Bridgerton ha aggiunto un po’ di colore e necessaria, benvenuta inclusività ai nostri schermi: delle eroine di origine indiana, tanto più nell’ottica del colonialismo inglese, sono una scelta brillante. La serie è una delle più viste al mondo, attingere a un bacino di rappresentazione più ampio del solito è sensato, anche facendo solo dei biechi calcoli interessati. E qui vengo alla presunta carenza di scene di sesso nella storia. Non tutte le culture mostrano il sesso con la stessa facilità di quella americana come coronamento dell’amore. Qui, visto il contesto culturale dei personaggi, un maggiore riservo non è sembrato fuori luogo, e con i k-drama che spopolano e che fanno penare a lungo anche solo un bacio, perché non dovrebbe essere apprezzabile usare lo steso tipo di metro? In fondo è quello che hanno fatto le soap opera e le telenovele per anni. E anche in fondo certa letteratura: farci sospirare perché una coppia si avvicini, e farci appassionare più con la costruzione del rapporto reciproco e la tensione frustrata dell’uno verso l’altra. Il piacere sta nel desiderio e dell’attesa, in questo caso, più che nel suo appagamento. E sta bene così. Mi godo sempre buone scene di sesso, ma allo stesso tempo, penso che siano anche troppo spesso la regola e mi fa piacere che ci sia varietà anche in questo senso. Già di fronte agli onnipresenti allosessuali, se anche ci fossero personaggi che non provano attrazione sessuale non sarebbe poi la fine del mondo, anzi, ma qui non è nemmeno quello: è bello vedere personaggi provare attrazione reciproca non solo per il sesso, ma per temperamento. Probabilmente, se non mi fosse stato fatto notare dalle molte voci che si sono espresse in tal senso, nemmeno ci avrei fatto caso alla scarsità di sesso. La costruzione delle vicende era tale da non renderlo necessario. Poi, quando finalmente cedono alla passione, il climax è stato goduto da loro come dagli spettatori. E anche in chiusura. Io sotto questo profilo sono del tutto soddisfatta.     

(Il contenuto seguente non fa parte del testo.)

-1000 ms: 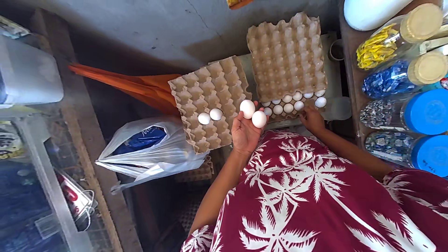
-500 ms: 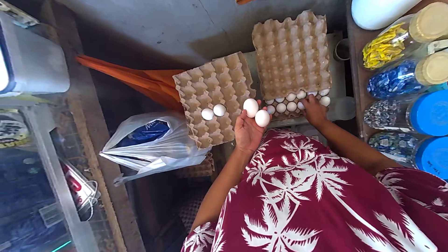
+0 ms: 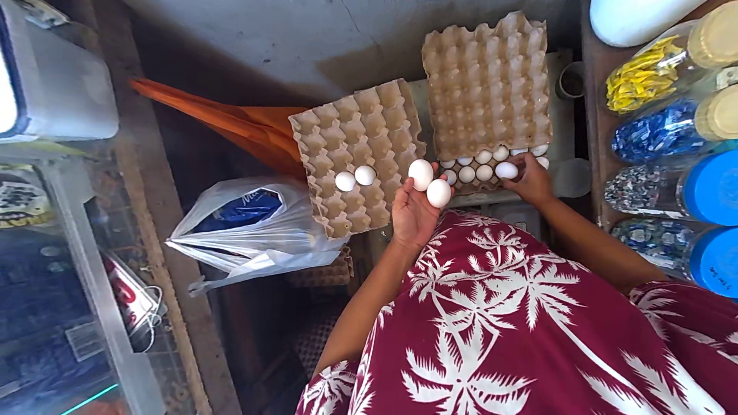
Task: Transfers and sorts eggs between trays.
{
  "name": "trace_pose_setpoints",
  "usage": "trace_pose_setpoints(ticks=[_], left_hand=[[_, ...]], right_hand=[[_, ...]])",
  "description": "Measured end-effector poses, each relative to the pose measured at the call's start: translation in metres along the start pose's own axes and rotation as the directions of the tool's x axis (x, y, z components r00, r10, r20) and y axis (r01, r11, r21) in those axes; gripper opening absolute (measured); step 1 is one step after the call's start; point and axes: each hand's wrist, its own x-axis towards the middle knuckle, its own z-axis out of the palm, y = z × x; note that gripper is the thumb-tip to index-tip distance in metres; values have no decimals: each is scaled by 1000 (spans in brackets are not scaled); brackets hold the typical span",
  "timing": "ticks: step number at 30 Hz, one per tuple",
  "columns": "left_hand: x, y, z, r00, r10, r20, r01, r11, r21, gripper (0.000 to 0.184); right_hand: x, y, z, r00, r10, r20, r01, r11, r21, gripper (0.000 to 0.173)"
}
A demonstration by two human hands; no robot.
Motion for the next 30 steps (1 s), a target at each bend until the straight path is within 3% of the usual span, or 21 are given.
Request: trace_pose_setpoints(ticks=[2,4,8,11,15,19,30], left_hand=[[1,-1,0,1000,-7,-5,7,1000,-2,47],[2,-1,-1,1000,-20,6,19,1000,6,48],[5,-4,3,996,-54,73,52,998,26,48],[6,-6,6,987,-79,138,71,996,57,47],[9,-8,7,963,-112,246,99,993,68,47],[10,-8,8,937,-122,328,105,992,70,48],[8,-7,7,929,-131,347,114,991,71,49]], right_hand=[[-8,-4,-6,999,38,24,-43,956,290,61],[-21,-21,-12,997,9,73,-49,817,575,54],[-45,-66,-27,971,-184,153,-20,575,818,52],[-50,-94,-34,926,-338,170,37,527,849,56],[-49,-113,-39,898,-419,136,112,514,850,56],[-47,-121,-43,889,-441,125,174,578,797,49],[-48,-126,-41,892,-435,123,204,629,750,50]])
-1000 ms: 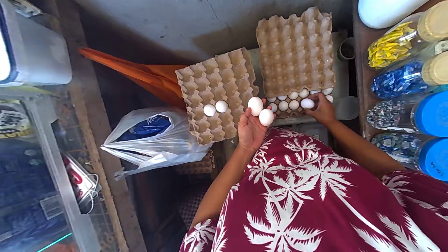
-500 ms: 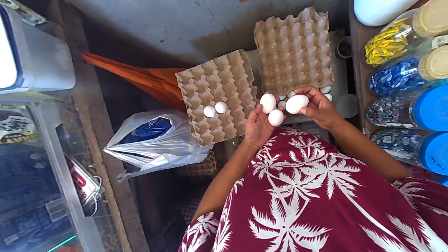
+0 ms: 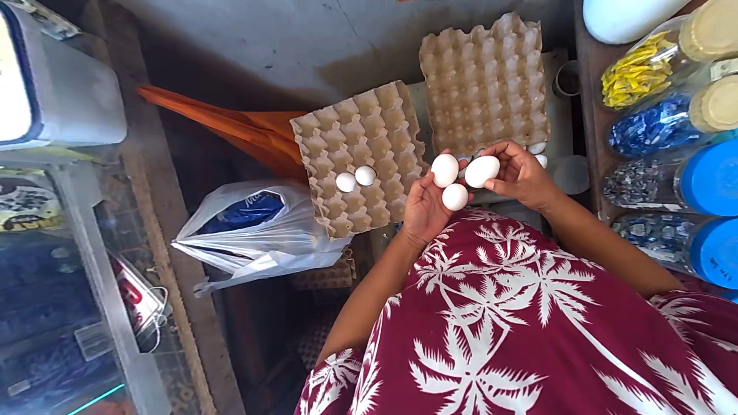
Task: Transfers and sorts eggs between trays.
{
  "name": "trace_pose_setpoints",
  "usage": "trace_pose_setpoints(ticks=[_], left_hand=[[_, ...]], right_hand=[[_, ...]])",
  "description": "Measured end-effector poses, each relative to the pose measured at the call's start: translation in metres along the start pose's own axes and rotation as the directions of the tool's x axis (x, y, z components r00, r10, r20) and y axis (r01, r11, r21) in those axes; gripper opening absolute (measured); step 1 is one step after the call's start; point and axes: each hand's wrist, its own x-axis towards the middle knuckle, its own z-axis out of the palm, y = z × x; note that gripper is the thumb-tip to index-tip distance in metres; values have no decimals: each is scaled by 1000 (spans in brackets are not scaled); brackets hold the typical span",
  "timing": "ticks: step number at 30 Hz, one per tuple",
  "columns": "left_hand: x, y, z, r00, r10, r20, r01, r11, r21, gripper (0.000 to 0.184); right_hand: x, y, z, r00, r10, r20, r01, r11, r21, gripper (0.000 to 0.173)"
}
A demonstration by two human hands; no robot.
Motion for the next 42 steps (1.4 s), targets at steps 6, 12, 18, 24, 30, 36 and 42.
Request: trace_pose_setpoints(ticks=[6,12,18,24,30,36,42], left_hand=[[1,-1,-2,1000,4,7,-4,1000,7,49],[3,-1,0,1000,-10,-12,10,1000,17,50],[6,-1,-1,1000,-7,12,6,999,41,51],[8,0,-1,1000,-18,6,18,999,45,52],[11,1,0,1000,-25,-13,25,999,45,51],[12,1,-5,1000,-16,0,16,999,36,50],[11,4,-7,999,-28,-26,28,1000,12,51]], right_hand=[[2,1,2,1000,-7,4,7,1000,-26,51],[2,1,2,1000,0,9,1,998,-66,53],[2,2,0,1000,-15,18,17,993,-118,53],[4,1,0,1000,-2,0,2,992,-123,56],[7,3,1,1000,20,-2,-20,987,-158,52],[6,1,-3,994,95,-56,-96,995,-17,47],[-4,24,-35,887,381,-262,-344,922,176,33]])
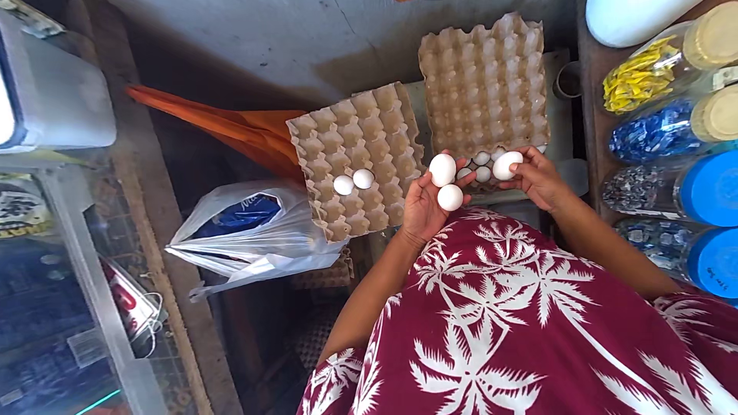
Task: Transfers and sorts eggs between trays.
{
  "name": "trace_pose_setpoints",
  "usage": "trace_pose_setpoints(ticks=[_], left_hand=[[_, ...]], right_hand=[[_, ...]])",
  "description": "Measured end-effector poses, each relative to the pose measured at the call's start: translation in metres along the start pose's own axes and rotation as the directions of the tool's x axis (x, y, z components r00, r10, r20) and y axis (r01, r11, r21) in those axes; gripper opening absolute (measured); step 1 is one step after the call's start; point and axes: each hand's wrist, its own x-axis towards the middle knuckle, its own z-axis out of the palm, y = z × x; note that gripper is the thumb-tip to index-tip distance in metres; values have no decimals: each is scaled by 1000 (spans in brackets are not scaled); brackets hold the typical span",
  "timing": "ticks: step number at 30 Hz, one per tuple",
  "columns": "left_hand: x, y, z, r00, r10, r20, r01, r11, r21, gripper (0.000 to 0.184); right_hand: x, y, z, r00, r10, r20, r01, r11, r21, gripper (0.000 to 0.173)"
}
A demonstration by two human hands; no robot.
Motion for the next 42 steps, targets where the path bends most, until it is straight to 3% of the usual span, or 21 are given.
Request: trace_pose_setpoints(ticks=[2,6,10,17,20,26,30,35,37,39,42], left_hand=[[0,0,-1,1000,2,-2,-2,1000,-14,50],[-2,0,1,999,8,-31,-7,1000,7,51],[-1,-2,-2,1000,13,-18,-13,1000,-3,51],[-5,-2,1,999,1,-39,0,999,34,51],[-7,-3,-1,999,15,-41,-14,1000,20,51],[-11,-4,-2,998,32,-46,-32,999,13,52],[-12,-5,-3,999,37,-36,-37,999,4,52],[-11,-6,1,998,13,-56,-12,1000,25,51],[-10,-7,2,999,-21,-46,23,998,50,52],[-8,-8,3,998,-62,-31,64,995,76,53],[-4,-10,5,993,-122,-8,122,984,127,53]], right_hand=[[8,17,-15,994,36,-102,-58,973,-223,44],[21,45,-33,977,15,-212,-142,789,-598,56],[35,55,-32,975,-48,-216,-137,631,-763,59],[61,68,-23,994,-98,-38,-5,325,-946,61],[65,72,-21,997,-75,-23,-1,273,-962,56],[64,77,-27,996,-86,-7,20,312,-950,50],[47,73,-38,991,-120,-56,9,478,-878,48],[18,65,-38,991,-111,-77,20,689,-725,33],[8,51,-25,988,-151,14,125,759,-638,30],[-1,33,-7,950,-282,133,308,783,-540,33],[-5,5,17,806,-488,334,591,662,-460,49]])
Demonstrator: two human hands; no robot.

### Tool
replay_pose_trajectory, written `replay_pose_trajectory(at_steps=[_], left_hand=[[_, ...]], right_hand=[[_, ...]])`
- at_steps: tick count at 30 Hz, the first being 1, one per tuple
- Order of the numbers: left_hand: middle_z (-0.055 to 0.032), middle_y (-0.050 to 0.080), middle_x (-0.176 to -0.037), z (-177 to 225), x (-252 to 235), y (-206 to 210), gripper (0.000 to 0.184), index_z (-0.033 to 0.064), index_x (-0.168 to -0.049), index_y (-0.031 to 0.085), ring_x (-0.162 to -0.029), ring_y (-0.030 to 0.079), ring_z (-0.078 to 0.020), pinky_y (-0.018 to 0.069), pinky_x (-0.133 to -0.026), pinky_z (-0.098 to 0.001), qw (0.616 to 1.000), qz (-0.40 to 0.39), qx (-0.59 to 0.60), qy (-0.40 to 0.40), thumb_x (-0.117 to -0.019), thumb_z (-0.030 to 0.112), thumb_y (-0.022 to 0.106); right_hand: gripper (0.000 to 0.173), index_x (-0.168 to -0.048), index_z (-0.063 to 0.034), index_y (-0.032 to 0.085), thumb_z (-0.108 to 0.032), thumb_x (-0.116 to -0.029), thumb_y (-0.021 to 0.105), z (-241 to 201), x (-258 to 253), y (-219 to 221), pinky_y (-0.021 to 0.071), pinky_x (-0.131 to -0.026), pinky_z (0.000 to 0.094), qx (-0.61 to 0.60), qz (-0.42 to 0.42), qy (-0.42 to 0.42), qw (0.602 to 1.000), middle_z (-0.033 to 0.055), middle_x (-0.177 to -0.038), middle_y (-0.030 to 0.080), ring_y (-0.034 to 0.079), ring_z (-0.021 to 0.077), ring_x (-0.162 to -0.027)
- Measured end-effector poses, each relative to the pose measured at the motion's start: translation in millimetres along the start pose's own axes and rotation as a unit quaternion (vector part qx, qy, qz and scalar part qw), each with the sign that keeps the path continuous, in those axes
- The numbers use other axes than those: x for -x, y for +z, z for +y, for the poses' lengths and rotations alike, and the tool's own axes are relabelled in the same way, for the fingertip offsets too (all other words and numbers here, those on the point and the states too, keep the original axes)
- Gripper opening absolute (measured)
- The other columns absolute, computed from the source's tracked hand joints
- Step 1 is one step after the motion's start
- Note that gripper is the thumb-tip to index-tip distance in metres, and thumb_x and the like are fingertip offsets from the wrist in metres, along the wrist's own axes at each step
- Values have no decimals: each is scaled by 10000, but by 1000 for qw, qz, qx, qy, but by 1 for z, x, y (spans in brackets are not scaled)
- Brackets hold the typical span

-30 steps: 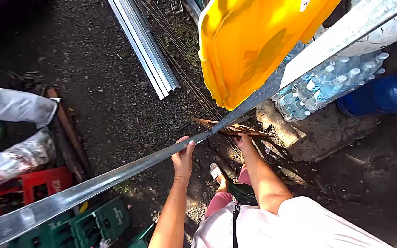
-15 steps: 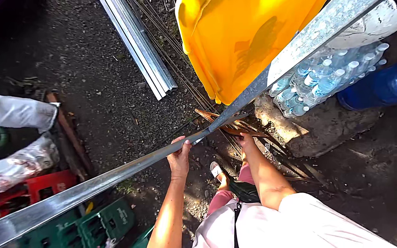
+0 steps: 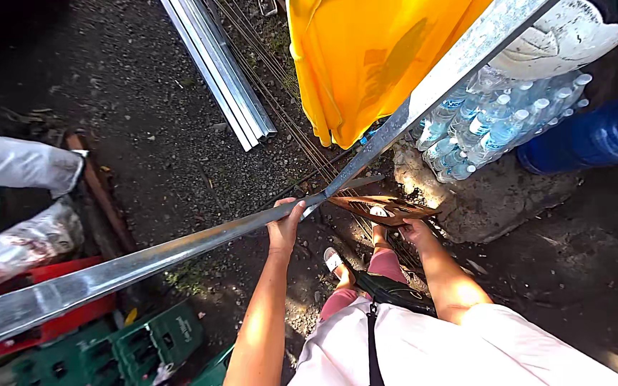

Pensieri sparsi: quanto è meta sentire i personaggi parlare della “stagione” (loro pensano a quella sociale, noi a quella televisiva)? Ma perché continuo a sorprendermi che a Benedict piacciano le donne? Non faccio spoiler, era chiaro dove sarebbero arrivate Eloise e Penelope, ma che commozione. Mamma Bridgerton, Violet (Ruth Gemmell). meriterebbe una stagione sua, ma chissà che le sue vicende non abbiano spazio ne vociferato spin-off dedicato alla regina.  Certo, Newton (il cui vero nome è Austin), il corgi delle Sharma, lo avrei voluto un po’ più protagonista. Amo i corgi!